#### Task statement
Copy each line below that contains "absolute".

#### Records drawn from a dataset

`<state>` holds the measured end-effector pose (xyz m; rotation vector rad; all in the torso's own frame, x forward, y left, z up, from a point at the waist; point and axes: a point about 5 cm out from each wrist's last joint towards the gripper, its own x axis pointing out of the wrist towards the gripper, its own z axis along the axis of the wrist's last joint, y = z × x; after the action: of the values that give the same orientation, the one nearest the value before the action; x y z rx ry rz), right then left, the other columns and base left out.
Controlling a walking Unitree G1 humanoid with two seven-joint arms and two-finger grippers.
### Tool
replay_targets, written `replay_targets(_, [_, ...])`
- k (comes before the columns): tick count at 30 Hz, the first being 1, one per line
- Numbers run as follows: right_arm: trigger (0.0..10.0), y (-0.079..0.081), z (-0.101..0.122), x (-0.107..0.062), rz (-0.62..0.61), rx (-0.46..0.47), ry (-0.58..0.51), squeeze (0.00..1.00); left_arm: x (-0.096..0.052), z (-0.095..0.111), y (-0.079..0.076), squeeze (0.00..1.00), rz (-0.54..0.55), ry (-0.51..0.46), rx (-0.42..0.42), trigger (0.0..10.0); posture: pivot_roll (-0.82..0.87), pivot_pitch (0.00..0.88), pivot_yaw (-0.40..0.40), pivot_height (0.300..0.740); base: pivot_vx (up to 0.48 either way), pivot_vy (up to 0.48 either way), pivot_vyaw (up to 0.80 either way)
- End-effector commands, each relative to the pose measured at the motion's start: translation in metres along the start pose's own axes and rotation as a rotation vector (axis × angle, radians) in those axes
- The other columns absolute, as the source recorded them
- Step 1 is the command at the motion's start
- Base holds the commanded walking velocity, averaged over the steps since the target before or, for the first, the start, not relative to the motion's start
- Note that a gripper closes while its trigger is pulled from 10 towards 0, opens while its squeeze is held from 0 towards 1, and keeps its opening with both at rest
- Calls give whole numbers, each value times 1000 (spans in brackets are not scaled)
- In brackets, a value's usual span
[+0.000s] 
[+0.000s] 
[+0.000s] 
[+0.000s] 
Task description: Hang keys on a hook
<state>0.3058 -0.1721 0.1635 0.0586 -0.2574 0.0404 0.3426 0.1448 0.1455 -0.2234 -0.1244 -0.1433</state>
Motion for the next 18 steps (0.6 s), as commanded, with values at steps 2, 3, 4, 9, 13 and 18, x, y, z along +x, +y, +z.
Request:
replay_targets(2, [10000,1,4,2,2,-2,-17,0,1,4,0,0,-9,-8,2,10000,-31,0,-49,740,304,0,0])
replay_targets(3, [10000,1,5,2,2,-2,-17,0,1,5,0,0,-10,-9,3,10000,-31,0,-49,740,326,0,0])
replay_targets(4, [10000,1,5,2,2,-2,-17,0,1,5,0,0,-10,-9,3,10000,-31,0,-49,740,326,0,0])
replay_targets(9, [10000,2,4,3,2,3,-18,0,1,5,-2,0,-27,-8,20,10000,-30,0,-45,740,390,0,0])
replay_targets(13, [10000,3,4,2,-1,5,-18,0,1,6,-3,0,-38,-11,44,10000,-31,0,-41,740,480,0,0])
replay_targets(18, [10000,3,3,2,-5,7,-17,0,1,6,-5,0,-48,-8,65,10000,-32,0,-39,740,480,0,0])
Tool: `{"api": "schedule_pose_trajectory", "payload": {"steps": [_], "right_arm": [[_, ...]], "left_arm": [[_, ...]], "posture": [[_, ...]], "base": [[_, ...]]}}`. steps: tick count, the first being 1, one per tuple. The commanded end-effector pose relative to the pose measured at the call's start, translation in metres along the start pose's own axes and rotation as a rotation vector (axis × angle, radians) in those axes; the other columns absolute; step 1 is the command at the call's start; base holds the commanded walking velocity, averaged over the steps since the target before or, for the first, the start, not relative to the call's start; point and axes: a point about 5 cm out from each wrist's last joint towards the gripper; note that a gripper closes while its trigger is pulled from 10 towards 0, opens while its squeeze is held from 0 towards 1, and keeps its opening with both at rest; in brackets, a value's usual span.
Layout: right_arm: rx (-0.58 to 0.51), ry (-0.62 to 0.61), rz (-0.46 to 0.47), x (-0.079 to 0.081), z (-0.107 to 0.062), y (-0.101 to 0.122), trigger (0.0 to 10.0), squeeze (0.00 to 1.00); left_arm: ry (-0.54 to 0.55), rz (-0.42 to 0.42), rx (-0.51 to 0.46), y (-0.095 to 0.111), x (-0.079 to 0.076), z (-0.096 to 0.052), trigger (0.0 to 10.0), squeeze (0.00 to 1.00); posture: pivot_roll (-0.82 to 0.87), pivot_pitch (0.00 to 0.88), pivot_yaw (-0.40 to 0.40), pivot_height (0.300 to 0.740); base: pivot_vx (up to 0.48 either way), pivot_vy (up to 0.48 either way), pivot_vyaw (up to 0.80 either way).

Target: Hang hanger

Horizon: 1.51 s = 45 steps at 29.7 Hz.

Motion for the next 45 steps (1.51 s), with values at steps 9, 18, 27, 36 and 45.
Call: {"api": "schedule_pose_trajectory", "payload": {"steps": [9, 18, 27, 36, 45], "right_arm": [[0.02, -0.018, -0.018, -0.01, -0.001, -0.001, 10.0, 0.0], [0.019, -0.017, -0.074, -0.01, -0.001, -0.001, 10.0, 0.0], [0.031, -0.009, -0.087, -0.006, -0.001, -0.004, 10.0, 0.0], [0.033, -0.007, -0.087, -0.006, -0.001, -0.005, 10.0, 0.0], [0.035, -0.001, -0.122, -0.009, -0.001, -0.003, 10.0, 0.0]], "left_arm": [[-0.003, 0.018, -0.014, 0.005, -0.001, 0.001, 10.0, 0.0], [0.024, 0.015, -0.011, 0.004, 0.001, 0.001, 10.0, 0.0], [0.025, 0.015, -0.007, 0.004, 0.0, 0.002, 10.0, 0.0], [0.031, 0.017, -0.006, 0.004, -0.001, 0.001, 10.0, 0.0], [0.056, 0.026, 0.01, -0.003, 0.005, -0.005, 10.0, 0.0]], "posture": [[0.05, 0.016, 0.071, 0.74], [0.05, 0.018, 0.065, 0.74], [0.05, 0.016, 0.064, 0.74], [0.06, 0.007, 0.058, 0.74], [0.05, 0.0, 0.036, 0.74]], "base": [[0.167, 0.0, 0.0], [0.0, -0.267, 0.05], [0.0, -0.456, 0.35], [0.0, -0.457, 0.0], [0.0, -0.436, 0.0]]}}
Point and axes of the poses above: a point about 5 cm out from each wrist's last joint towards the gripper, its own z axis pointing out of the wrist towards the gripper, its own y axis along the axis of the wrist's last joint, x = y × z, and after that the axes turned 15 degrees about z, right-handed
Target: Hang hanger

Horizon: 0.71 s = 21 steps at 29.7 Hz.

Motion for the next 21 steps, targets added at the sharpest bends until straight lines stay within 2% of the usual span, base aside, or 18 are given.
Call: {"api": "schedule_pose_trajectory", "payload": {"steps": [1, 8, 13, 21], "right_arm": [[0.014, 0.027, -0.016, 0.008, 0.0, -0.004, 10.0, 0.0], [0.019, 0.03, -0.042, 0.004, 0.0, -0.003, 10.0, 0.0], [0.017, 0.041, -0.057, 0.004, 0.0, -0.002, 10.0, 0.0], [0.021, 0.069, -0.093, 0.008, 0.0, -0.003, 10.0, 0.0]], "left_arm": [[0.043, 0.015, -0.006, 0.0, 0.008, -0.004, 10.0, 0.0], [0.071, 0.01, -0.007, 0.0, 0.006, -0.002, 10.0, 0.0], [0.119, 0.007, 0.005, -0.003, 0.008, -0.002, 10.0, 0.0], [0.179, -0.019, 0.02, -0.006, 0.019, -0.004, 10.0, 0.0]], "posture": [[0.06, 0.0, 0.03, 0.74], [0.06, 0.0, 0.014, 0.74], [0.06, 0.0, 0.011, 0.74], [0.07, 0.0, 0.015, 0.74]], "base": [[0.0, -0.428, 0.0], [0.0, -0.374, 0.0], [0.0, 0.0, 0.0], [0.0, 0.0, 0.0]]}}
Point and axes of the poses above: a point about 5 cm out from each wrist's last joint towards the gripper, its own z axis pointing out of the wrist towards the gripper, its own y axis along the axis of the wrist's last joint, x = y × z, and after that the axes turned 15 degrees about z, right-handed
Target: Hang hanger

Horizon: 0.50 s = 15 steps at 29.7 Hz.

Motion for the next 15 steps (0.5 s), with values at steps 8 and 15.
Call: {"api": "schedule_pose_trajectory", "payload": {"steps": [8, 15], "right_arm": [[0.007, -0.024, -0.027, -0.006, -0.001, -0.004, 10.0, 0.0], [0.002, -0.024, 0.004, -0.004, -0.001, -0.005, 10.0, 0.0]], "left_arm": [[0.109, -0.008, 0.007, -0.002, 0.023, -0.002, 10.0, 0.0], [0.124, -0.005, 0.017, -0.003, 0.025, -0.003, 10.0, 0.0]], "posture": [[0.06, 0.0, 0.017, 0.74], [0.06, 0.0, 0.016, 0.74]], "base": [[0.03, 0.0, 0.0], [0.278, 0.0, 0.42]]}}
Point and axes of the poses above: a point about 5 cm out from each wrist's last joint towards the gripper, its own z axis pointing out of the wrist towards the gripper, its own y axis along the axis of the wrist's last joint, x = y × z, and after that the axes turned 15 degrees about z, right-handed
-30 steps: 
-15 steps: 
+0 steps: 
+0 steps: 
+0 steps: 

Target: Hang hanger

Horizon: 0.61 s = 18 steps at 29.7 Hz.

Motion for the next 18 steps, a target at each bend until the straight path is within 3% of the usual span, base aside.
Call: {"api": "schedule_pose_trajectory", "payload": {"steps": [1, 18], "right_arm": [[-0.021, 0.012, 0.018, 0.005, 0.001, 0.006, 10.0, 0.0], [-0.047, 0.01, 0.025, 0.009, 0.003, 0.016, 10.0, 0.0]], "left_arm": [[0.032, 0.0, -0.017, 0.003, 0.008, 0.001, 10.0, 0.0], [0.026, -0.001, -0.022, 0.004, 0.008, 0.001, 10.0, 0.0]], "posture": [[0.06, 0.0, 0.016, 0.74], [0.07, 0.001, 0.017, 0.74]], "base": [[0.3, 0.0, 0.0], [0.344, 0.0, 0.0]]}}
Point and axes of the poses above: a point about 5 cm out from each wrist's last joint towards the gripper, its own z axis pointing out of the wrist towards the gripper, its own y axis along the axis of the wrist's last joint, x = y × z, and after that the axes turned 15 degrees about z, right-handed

#### Exercise output
- The other columns absolute, as the source recorded them
Tool: `{"api": "schedule_pose_trajectory", "payload": {"steps": [_], "right_arm": [[_, ...]], "left_arm": [[_, ...]], "posture": [[_, ...]], "base": [[_, ...]]}}`. steps: tick count, the first being 1, one per tuple. The commanded end-effector pose relative to the pose measured at the call's start, translation in metres along the start pose's own axes and rotation as a rotation vector (axis × angle, radians) in those axes; the other columns absolute; step 1 is the command at the call's start; base holds the commanded walking velocity, averaged over the steps since the target before or, for the first, the start, not relative to the call's start; point and axes: a point about 5 cm out from each wrist's last joint towards the gripper; note that a gripper closes while its trigger is pulled from 10 towards 0, opens while its squeeze is held from 0 towards 1, and keeps its opening with both at rest; in brackets, a value's usual span.

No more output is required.